Multi-rater Prism Framework: Achieving Self-calibrated Medical Image Segmentation from Multiple Annotators

In the field of medical image analysis, segmentation is a crucial task that involves identifying and delineating different structures or lesion areas from medical images. The segmentation results not only assist doctors in making accurate diagnoses but also provide important references for subsequent clinical decision-making and treatment planning. To enhance the reliability of the segmentation gold standard, it is common to collect annotations from multiple experts (Figure 1^[1]). However, the differences in annotations from different experts lead to what is known as the “multi-rater problem”^[2,3]. Just like several people looking at the same painting, they may depict different outlines of the same object. This issue is particularly severe in areas where boundaries are ambiguous or lesions are complex. How can we effectively integrate the opinions of multiple annotators amidst the “diverse opinions” to extract the most reliable result? This is a challenge that traditional deep learning models struggle to address.

Figure 1 Multi-rater problem^[1]. An example of multi-rater annotations of the optic cup in fundus photographs, showing significant internal deviations between annotations.

Previous researchers have primarily approached the “multi-rater problem” from two perspectives.
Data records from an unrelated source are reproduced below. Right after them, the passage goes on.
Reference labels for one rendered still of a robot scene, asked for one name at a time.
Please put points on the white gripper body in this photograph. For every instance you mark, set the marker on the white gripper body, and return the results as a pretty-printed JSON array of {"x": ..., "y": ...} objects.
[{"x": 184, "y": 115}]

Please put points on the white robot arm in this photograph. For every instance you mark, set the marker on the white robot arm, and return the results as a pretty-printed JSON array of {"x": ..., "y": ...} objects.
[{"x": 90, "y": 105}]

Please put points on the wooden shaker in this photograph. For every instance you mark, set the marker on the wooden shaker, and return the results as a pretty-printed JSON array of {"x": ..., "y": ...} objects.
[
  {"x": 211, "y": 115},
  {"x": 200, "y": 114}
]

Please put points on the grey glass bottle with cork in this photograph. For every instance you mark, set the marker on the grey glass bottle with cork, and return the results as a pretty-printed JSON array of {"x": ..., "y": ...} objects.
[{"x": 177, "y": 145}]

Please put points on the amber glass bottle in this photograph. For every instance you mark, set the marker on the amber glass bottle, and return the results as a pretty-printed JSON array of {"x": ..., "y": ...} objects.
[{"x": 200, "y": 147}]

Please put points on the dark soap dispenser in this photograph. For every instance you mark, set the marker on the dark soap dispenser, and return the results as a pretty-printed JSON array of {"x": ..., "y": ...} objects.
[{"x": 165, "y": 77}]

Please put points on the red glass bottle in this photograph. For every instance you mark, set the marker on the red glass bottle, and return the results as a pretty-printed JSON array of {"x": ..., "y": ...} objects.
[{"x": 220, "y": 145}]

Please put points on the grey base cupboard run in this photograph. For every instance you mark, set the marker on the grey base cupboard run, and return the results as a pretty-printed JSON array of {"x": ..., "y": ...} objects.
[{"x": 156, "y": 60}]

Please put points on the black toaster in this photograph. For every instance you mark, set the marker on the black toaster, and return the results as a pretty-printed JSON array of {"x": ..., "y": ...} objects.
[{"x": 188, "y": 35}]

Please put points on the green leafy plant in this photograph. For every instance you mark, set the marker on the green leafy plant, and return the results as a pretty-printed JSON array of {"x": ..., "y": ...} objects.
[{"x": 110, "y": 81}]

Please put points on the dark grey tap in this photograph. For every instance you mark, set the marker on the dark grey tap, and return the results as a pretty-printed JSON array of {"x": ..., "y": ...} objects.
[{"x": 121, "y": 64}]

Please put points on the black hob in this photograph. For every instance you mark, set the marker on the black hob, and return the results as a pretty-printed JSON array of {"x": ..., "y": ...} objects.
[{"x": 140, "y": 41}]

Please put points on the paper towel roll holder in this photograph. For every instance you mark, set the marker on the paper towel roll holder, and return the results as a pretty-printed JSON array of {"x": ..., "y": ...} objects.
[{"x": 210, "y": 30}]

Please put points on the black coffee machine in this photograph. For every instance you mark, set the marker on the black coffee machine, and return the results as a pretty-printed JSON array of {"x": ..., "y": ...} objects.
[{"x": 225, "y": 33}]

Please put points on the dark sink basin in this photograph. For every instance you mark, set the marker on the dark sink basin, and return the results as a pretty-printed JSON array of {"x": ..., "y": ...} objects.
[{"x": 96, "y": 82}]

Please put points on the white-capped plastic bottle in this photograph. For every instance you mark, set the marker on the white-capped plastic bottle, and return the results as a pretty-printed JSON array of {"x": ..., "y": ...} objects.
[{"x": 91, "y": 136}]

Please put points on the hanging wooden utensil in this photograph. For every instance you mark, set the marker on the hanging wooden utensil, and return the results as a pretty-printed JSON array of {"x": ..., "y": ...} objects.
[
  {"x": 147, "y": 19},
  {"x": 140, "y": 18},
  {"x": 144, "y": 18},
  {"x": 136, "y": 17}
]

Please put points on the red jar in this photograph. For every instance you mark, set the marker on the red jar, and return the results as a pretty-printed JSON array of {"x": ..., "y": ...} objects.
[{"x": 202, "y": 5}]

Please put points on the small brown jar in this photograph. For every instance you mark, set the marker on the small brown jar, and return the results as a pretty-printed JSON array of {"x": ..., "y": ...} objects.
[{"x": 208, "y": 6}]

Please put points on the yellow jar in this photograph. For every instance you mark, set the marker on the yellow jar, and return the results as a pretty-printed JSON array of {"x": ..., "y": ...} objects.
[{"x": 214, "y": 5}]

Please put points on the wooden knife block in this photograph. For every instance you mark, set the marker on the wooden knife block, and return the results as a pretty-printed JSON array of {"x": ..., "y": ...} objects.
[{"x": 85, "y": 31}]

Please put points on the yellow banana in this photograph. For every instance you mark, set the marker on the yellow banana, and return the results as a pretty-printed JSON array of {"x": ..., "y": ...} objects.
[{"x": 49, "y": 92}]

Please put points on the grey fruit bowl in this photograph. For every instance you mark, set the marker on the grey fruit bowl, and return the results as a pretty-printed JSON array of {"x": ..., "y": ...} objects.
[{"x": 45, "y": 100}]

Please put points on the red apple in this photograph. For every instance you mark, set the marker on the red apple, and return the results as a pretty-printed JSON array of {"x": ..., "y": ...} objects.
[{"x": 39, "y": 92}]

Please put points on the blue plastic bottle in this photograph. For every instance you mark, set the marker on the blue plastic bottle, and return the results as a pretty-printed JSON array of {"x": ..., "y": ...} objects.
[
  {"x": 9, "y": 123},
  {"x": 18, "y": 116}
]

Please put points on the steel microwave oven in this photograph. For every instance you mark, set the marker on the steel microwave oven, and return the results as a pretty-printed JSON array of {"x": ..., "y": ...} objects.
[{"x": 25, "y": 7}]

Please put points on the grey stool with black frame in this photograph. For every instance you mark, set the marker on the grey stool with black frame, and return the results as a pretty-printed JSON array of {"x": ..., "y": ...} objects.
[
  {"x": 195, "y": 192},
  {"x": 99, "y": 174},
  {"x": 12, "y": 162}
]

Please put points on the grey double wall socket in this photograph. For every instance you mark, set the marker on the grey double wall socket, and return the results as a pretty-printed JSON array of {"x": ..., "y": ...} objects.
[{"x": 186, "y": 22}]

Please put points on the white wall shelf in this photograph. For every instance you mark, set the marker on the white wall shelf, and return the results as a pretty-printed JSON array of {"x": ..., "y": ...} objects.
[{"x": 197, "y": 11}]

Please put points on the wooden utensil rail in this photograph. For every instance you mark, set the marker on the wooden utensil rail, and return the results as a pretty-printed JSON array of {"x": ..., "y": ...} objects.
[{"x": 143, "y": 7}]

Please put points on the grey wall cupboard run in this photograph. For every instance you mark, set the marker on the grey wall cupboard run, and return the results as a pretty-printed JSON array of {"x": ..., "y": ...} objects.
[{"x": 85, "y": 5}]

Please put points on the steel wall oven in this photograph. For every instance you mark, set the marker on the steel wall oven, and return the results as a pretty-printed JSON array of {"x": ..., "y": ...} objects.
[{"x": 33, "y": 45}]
The first method involves learning to calibrate segmentation results to reflect the differences in annotations among different observers, allowing the model to learn the potential consistencies or discrepancies between multiple expert annotations^[4~6]. However, this method requires accurate credibility information about the annotations from different observers. The second method aims to identify potential correct true annotations from multi-rater labels, assessing the confidence of each annotator and merging labels through weighted averaging^[7,8]. The limitation of this method is that it does not calibrate when learning to merge labels, which may lead to overconfidence^[8,9] or ambiguous results^[10,11].
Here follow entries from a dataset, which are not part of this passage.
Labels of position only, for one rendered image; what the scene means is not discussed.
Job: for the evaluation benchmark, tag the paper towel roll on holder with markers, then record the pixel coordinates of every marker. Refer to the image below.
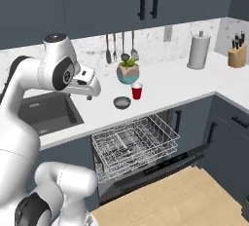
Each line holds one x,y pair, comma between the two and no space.
198,53

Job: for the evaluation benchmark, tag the hanging grey ladle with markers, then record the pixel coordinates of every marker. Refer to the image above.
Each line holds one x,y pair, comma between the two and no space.
124,55

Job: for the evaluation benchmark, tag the grey bowl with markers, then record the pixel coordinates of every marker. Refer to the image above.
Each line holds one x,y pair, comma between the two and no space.
122,103

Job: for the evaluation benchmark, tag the grey wall outlet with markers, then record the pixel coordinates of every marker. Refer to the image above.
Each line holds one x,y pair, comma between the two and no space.
168,33

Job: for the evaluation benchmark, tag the red plastic cup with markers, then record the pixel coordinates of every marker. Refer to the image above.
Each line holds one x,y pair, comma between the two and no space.
137,92

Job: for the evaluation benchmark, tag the dark blue drawer front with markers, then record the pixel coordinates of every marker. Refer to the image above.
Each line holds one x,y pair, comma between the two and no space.
227,109

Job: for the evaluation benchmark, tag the dark dishwasher door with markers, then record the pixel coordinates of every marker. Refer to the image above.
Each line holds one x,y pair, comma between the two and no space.
162,169

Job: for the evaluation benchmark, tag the wooden knife block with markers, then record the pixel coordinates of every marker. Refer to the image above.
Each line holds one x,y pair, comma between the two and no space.
237,57

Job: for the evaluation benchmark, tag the hanging grey fork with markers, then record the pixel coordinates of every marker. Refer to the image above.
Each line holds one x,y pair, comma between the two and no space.
114,53

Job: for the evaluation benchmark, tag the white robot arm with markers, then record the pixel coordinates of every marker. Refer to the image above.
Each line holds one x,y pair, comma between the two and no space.
19,145

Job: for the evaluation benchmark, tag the dark blue base cupboard door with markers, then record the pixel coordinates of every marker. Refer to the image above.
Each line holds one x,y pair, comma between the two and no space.
194,122
230,161

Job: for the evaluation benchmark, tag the dark blue sink cupboard front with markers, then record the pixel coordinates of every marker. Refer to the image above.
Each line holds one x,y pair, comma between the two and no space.
68,153

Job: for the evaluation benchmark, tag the potted plant in teal pot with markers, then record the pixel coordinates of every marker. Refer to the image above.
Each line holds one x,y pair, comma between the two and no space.
128,74

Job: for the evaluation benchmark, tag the hanging dark spatula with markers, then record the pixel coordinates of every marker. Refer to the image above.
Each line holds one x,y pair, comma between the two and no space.
108,56

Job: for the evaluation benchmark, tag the hanging grey spoon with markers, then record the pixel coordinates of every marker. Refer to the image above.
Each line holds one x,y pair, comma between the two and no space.
134,54

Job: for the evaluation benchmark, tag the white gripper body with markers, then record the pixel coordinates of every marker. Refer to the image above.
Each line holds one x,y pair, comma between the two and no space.
87,87

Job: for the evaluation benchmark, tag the dark sink basin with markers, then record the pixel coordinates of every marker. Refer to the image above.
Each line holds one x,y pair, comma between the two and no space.
52,113
This research team proposes a new multi-rater prism framework^[1] (hereinafter referred to as “MrPrism”) to address the “multi-rater problem”. It combines the tasks of “calibrating segmentation” and “assessing expert credibility”, iteratively promoting both to ultimately find a result that is both accurate and reflects expert consensus. This framework employs an iterative optimization approach, integrating the allocation of multi-rater confidence and the calibration segmentation task, ultimately generating a self-calibrated segmentation result that reflects inter-observer consistency.

In the overall process, MrPrism first extracts deep feature representations of medical images through convolutional neural networks and constructs a unified feature embedding space. Based on this, it introduces multi-rater label information as dynamic variables, achieving collaborative optimization of segmentation calibration and expert credibility modeling through a dual prism structure. This process uses the predicted segmentation mask as an intermediary variable, gradually approaching the optimal solution that satisfies both image semantic consistency and multi-rater consensus. The framework continuously updates through a recursive mechanism, ultimately achieving joint convergence of segmentation results and confidence distribution.

As shown in Figure 2, the core of MrPrism lies in two complementary modules: the converging prism (ConP) and the diverging prism (DivP). These two modules work together to optimize the segmentation results.

Figure 2 Multi-rater Prism framework^[1]

First, the DivP module analyzes the preliminary segmentation results provided by ConP, using advanced multi-head attention mechanisms to assess the credibility of each expert’s annotations and dynamically generate weights; then, the ConP module selectively integrates the medical image features based on these weights through attention mechanisms, outputting more accurate segmentation results. This iterative optimization process is akin to repeated discussions in an expert consultation, where after several rounds of iterations, the system can automatically balance the opinions of different experts, ultimately generating a precise segmentation that conforms to both the anatomical structure of the image and reflects expert consensus.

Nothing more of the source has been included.